◆ **Information shown**
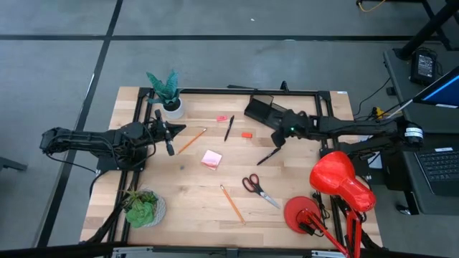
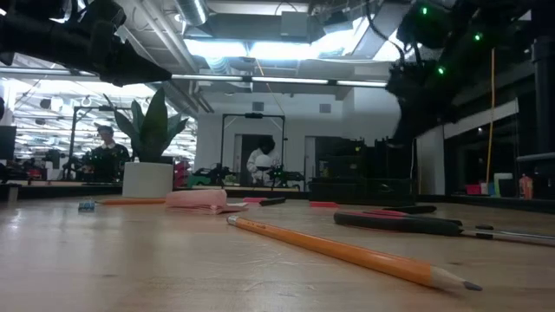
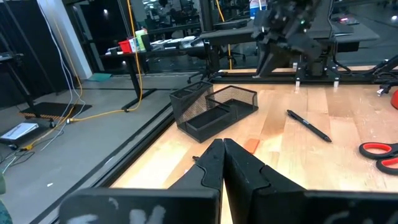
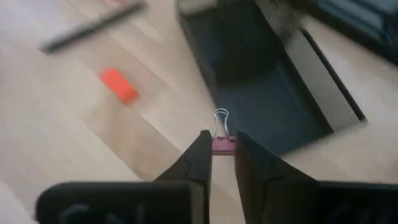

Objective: Pick and place office supplies into organizer
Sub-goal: Put the pink binder clip into the black desk organizer

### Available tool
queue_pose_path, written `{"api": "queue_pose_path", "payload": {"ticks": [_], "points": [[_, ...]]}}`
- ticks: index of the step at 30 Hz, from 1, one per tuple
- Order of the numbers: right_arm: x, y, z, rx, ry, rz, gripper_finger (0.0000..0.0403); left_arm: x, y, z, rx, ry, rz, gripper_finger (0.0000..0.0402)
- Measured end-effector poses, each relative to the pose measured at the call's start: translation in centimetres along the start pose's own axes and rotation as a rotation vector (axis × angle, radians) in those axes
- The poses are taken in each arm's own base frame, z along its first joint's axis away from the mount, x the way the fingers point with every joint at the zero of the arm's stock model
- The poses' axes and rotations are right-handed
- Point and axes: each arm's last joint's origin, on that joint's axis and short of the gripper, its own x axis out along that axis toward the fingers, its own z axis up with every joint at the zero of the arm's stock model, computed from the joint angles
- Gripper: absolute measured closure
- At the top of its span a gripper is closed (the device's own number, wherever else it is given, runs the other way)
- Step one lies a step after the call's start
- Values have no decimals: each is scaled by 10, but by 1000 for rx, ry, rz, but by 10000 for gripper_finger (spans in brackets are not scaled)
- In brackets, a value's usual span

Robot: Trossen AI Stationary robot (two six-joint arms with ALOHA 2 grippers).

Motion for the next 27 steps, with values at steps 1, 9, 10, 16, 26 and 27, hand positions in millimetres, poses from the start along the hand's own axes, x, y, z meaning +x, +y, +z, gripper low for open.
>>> {"api": "queue_pose_path", "payload": {"ticks": [1,9,10,16,26,27], "points": [[-1,4,3,-12,-35,25,355,0,0,0,0,0,0,398],[-7,21,19,-63,-232,184,355,0,0,0,0,0,0,398],[-7,22,20,-69,-242,189,355,0,0,0,0,0,0,398],[-4,24,21,-66,-256,195,354,0,0,0,7,0,0,398],[27,41,45,-136,-171,125,354,0,0,0,8,-1,0,398],[30,42,49,-143,-146,107,354,0,0,0,8,-1,0,398]]}}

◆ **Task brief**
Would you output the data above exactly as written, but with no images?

◆ **Response to this exercise**
Objective: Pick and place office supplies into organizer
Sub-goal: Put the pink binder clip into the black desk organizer

### Available tool
queue_pose_path, written `{"api": "queue_pose_path", "payload": {"ticks": [_], "points": [[_, ...]]}}`
- ticks: index of the step at 30 Hz, from 1, one per tuple
- Order of the numbers: right_arm: x, y, z, rx, ry, rz, gripper_finger (0.0000..0.0403); left_arm: x, y, z, rx, ry, rz, gripper_finger (0.0000..0.0402)
- Measured end-effector poses, each relative to the pose measured at the call's start: translation in centimetres along the start pose's own axes and rotation as a rotation vector (axis × angle, radians) in those axes
- The poses are taken in each arm's own base frame, z along its first joint's axis away from the mount, x the way the fingers point with every joint at the zero of the arm's stock model
- The poses' axes and rotations are right-handed
- Point and axes: each arm's last joint's origin, on that joint's axis and short of the gripper, its own x axis out along that axis toward the fingers, its own z axis up with every joint at the zero of the arm's stock model, computed from the joint angles
- Gripper: absolute measured closure
- At the top of its span a gripper is closed (the device's own number, wherever else it is given, runs the other way)
- Step one lies a step after the call's start
- Values have no decimals: each is scaled by 10, but by 1000 for rx, ry, rz, but by 10000 for gripper_finger (spans in brackets are not scaled)
- In brackets, a value's usual span

Robot: Trossen AI Stationary robot (two six-joint arms with ALOHA 2 grippers).

Motion for the next 27 steps, with values at steps 1, 9, 10, 16, 26 and 27, hand positions in millimetres, poses from the start along the hand's own axes, x, y, z meaning +x, +y, +z, gripper low for open.
>>> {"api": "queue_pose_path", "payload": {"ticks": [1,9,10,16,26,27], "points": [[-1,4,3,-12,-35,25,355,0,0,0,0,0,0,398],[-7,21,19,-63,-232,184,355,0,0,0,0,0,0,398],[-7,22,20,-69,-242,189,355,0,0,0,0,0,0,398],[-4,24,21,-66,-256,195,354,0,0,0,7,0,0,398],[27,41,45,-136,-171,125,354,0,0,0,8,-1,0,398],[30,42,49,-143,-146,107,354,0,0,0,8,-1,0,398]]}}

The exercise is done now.